I don't know about you, but I got into OSDev to learn how things work in this domain. I would quote Faust here, but I only know the German text. I cannot stand the explanation "that's too complicated for you"; I would very much like to decide that for myself, please. I dislike glossing over details. Therefore, I would rather err on the side of too many details than too few. It is possible that the bit about information-theoretic security is going overboard, but maybe it does impress the point onto the reader that deriding pseudo-random numbers for not being "secure" is not specific enough.

Now, I am not the most knowledgeable about cryptography. I have managed to amass a bit of knowledge by listening to people, but I have no formal education on the topic, beyond the basics I learned in my CS Bachelor's course. So it is entirely possible I got the details subtly wrong. But I would like to add them to the Wiki anyway, so if I am wrong, someone more knowledgeable than me can come along and correct them. Is that not the Wiki idea?
bzt wrote:Maybe you could also mention Stanislaw Lem's His Master's Voice. That sci-fi novel starts with a customer sueing a company that offers random numbers (generated using cosmic radiation as the ultimate entropy source), for the numbers not being random at all :-) (In the novel little green E.T.s are the adversaries unintentionally messing with the random seed)
Much as I like classic science-fiction, I would like to keep it to non-fiction. Else I would have to link this Dilbert cartoon.

Re: The Random Number Generator page needs reworking

Posted: Sat Jul 03, 2021 4:41 pm
by Octocontrabass
nullplan wrote:While researching the topic, I stumbled upon RDSEED, so I added that into the text as well.
Your description of RDSEED isn't quite right. It's actually much more easily exhausted than RDRAND, since it's an entropy source instead of a random number generator.

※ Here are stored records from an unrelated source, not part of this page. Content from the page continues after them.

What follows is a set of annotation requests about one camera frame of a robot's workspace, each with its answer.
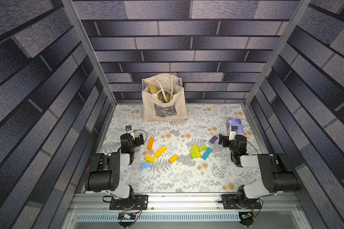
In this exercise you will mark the small yellow block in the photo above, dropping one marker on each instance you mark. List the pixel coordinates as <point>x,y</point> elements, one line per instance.
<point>150,159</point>
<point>173,158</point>

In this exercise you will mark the purple tissue pack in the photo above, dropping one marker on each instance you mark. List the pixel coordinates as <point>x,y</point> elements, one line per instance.
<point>235,122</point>

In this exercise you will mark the small yellow block left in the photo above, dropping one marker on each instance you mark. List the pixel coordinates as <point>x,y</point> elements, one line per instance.
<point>150,159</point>

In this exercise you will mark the small yellow block right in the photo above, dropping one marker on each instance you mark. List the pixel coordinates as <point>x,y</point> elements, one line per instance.
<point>173,158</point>

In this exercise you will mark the circuit board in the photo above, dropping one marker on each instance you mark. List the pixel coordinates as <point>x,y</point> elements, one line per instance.
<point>122,216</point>
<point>245,215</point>

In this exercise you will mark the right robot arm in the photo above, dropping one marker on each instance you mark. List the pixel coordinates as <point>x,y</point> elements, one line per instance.
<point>277,174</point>

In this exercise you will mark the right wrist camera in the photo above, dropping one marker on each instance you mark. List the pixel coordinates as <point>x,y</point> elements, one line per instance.
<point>234,129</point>

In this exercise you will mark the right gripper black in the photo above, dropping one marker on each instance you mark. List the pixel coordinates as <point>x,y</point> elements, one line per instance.
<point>226,140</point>

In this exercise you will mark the lime green block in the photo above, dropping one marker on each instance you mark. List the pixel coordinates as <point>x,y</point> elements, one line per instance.
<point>192,153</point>

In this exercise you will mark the purple block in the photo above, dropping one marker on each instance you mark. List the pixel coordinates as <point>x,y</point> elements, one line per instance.
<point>213,139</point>

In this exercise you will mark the right circuit board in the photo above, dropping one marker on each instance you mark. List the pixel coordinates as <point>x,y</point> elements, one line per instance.
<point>245,215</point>

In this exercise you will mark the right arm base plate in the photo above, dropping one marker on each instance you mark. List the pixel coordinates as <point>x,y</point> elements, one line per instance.
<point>232,202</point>

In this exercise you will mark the light blue block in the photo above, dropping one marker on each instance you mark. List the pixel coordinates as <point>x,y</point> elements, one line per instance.
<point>146,165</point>

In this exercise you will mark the long yellow block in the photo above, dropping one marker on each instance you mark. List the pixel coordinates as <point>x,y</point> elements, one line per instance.
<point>160,151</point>

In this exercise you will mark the green block small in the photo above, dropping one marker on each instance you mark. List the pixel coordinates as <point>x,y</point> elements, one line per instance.
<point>202,148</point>

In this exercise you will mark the beige canvas tote bag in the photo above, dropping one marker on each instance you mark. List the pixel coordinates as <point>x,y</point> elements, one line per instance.
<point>163,98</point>

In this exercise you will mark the yellow block on green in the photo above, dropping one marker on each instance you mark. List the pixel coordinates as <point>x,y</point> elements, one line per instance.
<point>196,151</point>

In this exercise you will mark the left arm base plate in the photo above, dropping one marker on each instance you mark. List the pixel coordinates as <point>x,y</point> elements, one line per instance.
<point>138,202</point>

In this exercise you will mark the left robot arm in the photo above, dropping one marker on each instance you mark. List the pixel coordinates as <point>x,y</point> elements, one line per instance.
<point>103,174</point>

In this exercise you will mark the orange long block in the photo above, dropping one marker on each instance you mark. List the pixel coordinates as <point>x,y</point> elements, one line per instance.
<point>150,144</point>

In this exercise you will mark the left circuit board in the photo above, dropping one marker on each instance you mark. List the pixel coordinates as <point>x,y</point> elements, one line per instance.
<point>122,216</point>

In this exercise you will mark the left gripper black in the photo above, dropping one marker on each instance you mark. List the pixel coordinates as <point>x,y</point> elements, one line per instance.
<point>137,142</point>

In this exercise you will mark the teal block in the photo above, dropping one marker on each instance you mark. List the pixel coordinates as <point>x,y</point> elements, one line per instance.
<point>206,153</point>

Re: The Random Number Generator page needs reworking

Posted: Sun Jul 04, 2021 3:29 am
by bzt
nullplan wrote:What are you on about? I used SHA-1 to illustrate the idea of compressing entropic data into a given form factor.
I guess what I'm trying to say is, the section's title "High-entropy PRNGs" suggests that the section, which talks too much about SHA for an illustration is about high-entropy PRNGs, while it's not. As a matter of fact, in the middle of the section you mention too (very correctly):
However, we can hash the entropy pool. The hash of the entropy pool is as random as the entropy pool itself
but that's somehow lost in the noise. There's nothing factually wrong about this section, it's just somehow misleading I think, I feel (and I must stress IMHO) that it unintentionally suggests that using SHA is enough to provide a high-entropy PRNG. I hope this helps. (Maybe you should rename this section to "Compressing Entropic Data", and everything would be fine? Yeah, that sounds reasonable.)
nullplan wrote:Much as I like classic science-fiction, I would like to keep it to non-fiction. Else I would have to link this Dilbert cartoon.

Code: Select all

int random()
{
    return 4; /* generated with a real-life random dice throw */
}
:-)

Cheers,
bzt

Re: The Random Number Generator page needs reworking

Posted: Mon Jul 12, 2021 3:41 pm
by moonchild
This discusses various problems with rdrand/rdseed, including their ability of a malicious implementation to poison other sources of entropy. I think the use of rdrand/rdseed should not be recommended at all, even for seeding entropy pools; or if it is recommended, it should be made very clear that you have to:

1, collect rdrand before other strong sources of entropy (e.g. hardware timings); and

2, don't rely solely on rdrand

Re: The Random Number Generator page needs reworking

Posted: Mon Jul 12, 2021 3:43 pm
by moonchild
The non-cryptographic RNGs section is, I think, remiss without mentions of pcg and xoshiro/xoroshiro.